The Supreme Court of the Russian Federation is the highest judicial body for civil cases, resolution of economic disputes, criminal, administrative and other cases, jurisdictional courts established in accordance with federal constitutional law, exercises judicial supervision over the activities of these courts in the procedural forms provided for by federal law and provides explanations on issues of judicial practice (Article 126 of the Constitution of the Russian Federation).

The Supreme Court of the Russian Federation has the right of legislative initiative on issues within its jurisdiction (Article 104 of the Constitution of the Russian Federation).

The constitutional provisions on the place of the Supreme Court of the Russian Federation in the judicial system and its powers were developed in the Federal Constitutional Law “On the Judicial System of the Russian Federation” (Article 19) and the Federal Constitutional Law of February 5, 2014 No. 3-FZ “On the Supreme Court of the Russian Federation” Federation".

The Supreme Court of the Russian Federation exercises judicial power throughout the country. At the same time, it acts independently and independently of other government bodies and is not accountable to anyone. In its activities in the administration of justice, the Supreme Court of the Russian Federation is guided by the Constitution of the Russian Federation, federal constitutional laws, federal laws, generally recognized principles and norms of international law and international treaties of Russia, as well as constitutions (charters) and other laws of the constituent entities of the federation.

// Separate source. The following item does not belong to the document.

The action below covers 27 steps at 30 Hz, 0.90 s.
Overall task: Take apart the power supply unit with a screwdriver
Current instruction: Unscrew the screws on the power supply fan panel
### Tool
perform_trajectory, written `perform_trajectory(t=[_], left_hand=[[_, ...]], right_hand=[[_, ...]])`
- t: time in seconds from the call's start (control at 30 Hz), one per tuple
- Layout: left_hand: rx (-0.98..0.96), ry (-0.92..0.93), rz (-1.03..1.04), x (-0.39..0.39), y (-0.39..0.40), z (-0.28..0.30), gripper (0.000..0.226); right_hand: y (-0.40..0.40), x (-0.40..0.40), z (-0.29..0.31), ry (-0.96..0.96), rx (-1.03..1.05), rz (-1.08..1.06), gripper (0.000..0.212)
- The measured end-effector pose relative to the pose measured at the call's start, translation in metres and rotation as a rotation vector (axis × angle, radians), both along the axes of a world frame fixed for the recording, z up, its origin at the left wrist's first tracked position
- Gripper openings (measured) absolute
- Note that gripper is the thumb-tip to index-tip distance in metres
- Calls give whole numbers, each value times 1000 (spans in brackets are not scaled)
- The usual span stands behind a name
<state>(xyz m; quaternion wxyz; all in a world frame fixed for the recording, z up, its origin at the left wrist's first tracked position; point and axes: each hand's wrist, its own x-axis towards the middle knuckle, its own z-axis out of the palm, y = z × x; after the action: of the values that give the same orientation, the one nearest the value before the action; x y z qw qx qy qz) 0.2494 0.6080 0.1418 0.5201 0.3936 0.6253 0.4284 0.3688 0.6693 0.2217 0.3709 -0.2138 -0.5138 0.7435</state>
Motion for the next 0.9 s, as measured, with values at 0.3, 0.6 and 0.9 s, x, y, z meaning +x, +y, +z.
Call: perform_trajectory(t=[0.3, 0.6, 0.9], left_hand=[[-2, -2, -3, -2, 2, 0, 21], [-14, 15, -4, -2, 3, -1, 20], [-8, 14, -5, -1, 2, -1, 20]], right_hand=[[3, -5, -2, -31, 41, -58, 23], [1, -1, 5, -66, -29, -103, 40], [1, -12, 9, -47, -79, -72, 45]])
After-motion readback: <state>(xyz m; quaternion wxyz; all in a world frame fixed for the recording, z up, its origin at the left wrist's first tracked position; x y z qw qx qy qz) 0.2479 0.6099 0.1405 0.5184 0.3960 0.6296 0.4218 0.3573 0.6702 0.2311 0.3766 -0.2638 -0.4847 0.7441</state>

The Supreme Court of the Russian Federation is called upon to ensure uniform judicial practice in the administration of justice, full protection of the rights and freedoms of citizens, the legitimate interests of enterprises, institutions and organizations.

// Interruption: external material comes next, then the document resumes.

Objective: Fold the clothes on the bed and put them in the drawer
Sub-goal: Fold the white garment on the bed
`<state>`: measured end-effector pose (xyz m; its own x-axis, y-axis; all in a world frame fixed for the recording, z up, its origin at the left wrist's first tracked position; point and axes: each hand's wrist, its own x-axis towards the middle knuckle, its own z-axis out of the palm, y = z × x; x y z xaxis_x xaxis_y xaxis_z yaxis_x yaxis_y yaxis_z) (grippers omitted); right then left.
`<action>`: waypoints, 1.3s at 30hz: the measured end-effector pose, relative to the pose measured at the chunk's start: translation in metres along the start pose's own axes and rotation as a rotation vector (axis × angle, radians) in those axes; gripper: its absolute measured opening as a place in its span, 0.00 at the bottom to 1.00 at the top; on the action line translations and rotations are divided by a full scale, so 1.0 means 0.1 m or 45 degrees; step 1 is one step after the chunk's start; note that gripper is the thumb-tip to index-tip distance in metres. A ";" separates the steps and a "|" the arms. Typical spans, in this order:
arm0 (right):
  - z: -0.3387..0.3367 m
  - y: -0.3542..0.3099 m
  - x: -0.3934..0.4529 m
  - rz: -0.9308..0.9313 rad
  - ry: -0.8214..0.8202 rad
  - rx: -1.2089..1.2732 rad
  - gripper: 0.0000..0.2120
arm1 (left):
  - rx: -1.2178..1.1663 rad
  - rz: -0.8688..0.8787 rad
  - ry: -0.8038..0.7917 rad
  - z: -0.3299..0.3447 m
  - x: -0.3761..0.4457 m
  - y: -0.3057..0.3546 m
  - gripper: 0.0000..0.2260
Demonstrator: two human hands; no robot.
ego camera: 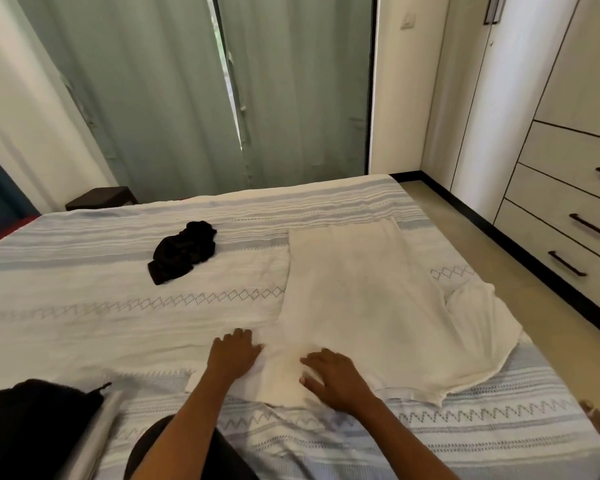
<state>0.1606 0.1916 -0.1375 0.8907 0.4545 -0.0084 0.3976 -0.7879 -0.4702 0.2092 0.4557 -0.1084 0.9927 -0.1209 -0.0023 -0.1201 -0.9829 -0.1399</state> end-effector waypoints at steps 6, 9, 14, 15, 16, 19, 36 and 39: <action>-0.44 1.06 0.03 0.144 0.495 -0.063 0.21 | -0.417 0.290 0.000 0.04 0.42 0.95 0.27; -0.76 1.61 -0.15 0.329 0.667 -0.080 0.18 | -0.512 0.420 0.037 0.00 0.66 1.45 0.32; -1.18 2.27 -0.69 0.737 0.838 -0.088 0.16 | -0.545 0.598 -0.002 -0.07 0.99 2.36 0.27; -1.23 2.39 -0.82 0.839 0.854 -0.080 0.16 | -0.548 0.642 -0.013 -0.11 1.05 2.58 0.26; -1.26 2.46 -0.90 0.913 0.856 -0.064 0.17 | -0.562 0.678 -0.006 -0.15 1.09 2.74 0.25; -1.36 2.65 -1.12 1.145 0.864 0.128 0.19 | -0.565 0.769 -0.011 -0.25 1.27 3.25 0.27; -1.85 3.28 -1.18 1.474 0.716 0.913 0.19 | -0.660 0.221 -0.444 -0.61 2.03 4.80 0.23; -1.83 3.34 -1.11 1.475 0.808 0.972 0.15 | -0.719 0.200 -0.381 -0.60 2.14 4.85 0.15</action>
<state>0.2349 -0.1980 -0.1316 0.6456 -0.6470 -0.4058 -0.5914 -0.0873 -0.8017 0.3622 -0.0551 -0.1173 0.9140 -0.3051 -0.2673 -0.1722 -0.8885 0.4254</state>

The Supreme Court of the Russian Federation has jurisdiction over the entire territory of Russia and has the right to review, in accordance with the established procedure, a decision, sentence, ruling and ruling of any court of general jurisdiction and arbitration court.

The Supreme Court of the Russian Federation is the highest and final court in all cases referred by law to the competence of courts of general jurisdiction and arbitration courts. Decisions of the Supreme Court of the Russian Federation on the cases under consideration cannot be reviewed either by other courts or other bodies.

Analytics Publications

For a long period of time, in the theory and practice of applying procedural legislation, uncertainty arose regarding the use of decisions of the Constitutional Court of the Russian Federation (hereinafter referred to as the Constitutional Court of the Russian Federation), which are not decisions, as new circumstances for reviewing judicial acts.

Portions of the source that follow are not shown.